INSTRUCTIONS TO FOLLOW:
With the material below, print exactly the lines between the line holding "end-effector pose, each" and the line holding "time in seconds", inclusive. Add nothing else.

=-=-=

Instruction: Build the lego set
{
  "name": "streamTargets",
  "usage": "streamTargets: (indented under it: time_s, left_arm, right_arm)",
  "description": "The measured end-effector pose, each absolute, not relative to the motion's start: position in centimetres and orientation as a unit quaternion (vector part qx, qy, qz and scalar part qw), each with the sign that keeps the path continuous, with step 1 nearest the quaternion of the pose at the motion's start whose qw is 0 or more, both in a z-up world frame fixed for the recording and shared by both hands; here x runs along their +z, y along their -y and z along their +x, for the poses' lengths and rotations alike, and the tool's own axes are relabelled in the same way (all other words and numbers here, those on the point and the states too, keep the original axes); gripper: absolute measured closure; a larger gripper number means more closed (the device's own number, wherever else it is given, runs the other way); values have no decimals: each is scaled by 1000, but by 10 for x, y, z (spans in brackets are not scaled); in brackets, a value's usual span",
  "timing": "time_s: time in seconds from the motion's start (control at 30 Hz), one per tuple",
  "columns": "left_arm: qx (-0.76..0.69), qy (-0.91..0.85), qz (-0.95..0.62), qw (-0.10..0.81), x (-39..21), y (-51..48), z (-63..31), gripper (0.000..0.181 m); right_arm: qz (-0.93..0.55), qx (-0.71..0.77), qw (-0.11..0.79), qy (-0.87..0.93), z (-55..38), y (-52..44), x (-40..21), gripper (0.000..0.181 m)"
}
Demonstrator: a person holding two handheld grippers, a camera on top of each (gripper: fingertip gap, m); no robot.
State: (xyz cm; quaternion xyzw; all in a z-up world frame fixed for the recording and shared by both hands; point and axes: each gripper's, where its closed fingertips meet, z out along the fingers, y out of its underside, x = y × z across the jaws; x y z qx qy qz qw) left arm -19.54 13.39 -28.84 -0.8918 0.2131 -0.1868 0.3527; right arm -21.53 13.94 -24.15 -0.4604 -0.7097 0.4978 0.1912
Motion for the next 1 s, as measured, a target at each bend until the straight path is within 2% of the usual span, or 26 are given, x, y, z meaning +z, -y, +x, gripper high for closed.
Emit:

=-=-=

ANSWER TO THIS PROBLEM:
  "description": "The measured end-effector pose, each absolute, not relative to the motion's start: position in centimetres and orientation as a unit quaternion (vector part qx, qy, qz and scalar part qw), each with the sign that keeps the path continuous, with step 1 nearest the quaternion of the pose at the motion's start whose qw is 0 or more, both in a z-up world frame fixed for the recording and shared by both hands; here x runs along their +z, y along their -y and z along their +x, for the poses' lengths and rotations alike, and the tool's own axes are relabelled in the same way (all other words and numbers here, those on the point and the states too, keep the original axes); gripper: absolute measured closure; a larger gripper number means more closed (the device's own number, wherever else it is given, runs the other way); values have no decimals: each is scaled by 1000, but by 10 for x, y, z (spans in brackets are not scaled); in brackets, a value's usual span",
  "timing": "time_s: time in seconds from the motion's start (control at 30 Hz), one per tuple",

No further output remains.